The Bank of England’s Prudential Regulation Authority, which was set up in 2012 to ensure the “safety and soundness” of banks in the wake of the financial crisis, sent the requests to the UK’s big banks in the past week, according to three people with direct knowledge of the matter.
The PRA move that mirrors similar inquiries it made earlier this year about the banks’ exposure to Greece and to China, was prompted by a sharp drop in the shares of Glencore, the biggest publicly listed trading-house-cum-miner at the start of last week.
It was not provoked by any immediate concerns of a default, a person familiar with the matter said, but it was checking that banks knew what their exposures were to individual commodity houses and that they had examined the wider knock-on effects if a large commodity trader was to collapse.
The PRA also wants to ensure banks — many of whom trade oil and metal themselves as well as financing commodity dealers and companies — are prepared in the event of a prolonged slowdown in the sector.
The 30 per cent one-day crash in Glencore’s share price last week was followed by a flurry of notes from City banking analysts about the exposure of lenders to the industry.
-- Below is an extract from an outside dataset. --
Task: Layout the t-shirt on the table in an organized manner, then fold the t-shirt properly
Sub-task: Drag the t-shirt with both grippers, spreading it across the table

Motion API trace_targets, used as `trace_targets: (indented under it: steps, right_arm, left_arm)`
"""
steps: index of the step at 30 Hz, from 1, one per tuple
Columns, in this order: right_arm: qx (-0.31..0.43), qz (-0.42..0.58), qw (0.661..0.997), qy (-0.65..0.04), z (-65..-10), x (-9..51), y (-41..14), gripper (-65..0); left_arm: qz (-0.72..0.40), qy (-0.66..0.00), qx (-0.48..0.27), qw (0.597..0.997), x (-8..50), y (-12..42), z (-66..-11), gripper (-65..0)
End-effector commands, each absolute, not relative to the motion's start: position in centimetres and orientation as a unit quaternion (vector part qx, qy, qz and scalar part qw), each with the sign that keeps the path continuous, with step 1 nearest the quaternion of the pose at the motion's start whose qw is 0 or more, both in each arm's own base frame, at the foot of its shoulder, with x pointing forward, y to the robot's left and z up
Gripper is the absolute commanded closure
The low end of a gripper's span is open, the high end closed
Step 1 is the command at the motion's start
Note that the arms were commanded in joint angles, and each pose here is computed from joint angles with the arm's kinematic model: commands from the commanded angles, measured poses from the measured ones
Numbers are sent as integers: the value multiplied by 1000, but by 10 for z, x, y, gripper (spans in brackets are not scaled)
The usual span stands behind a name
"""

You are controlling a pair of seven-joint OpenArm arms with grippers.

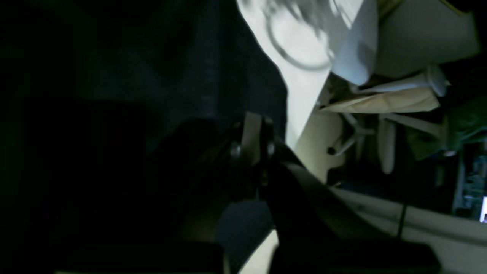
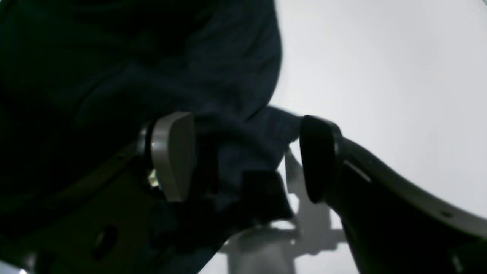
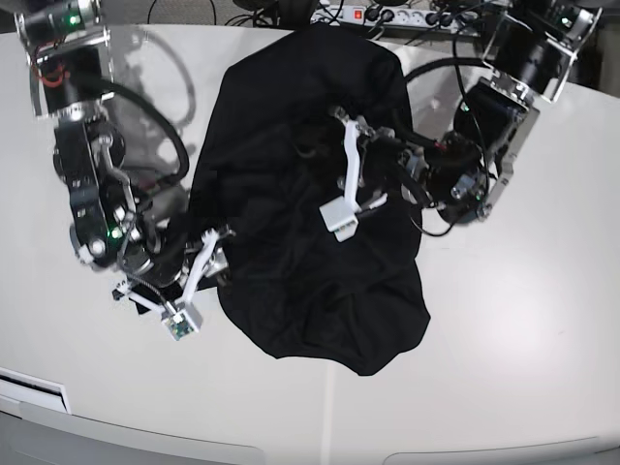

A person familiar with the move said: “This is not something we do every month, it is situation-specific,” adding it was a specific response to the recent share price moves of Glencore and other commodity trading houses.
Glencore’s share price has rallied hard since last week after a series of statements reaffirming the financial soundness of its business and renewed promises to execute a debt reduction plan that should reduce its $30bn net debt by a third.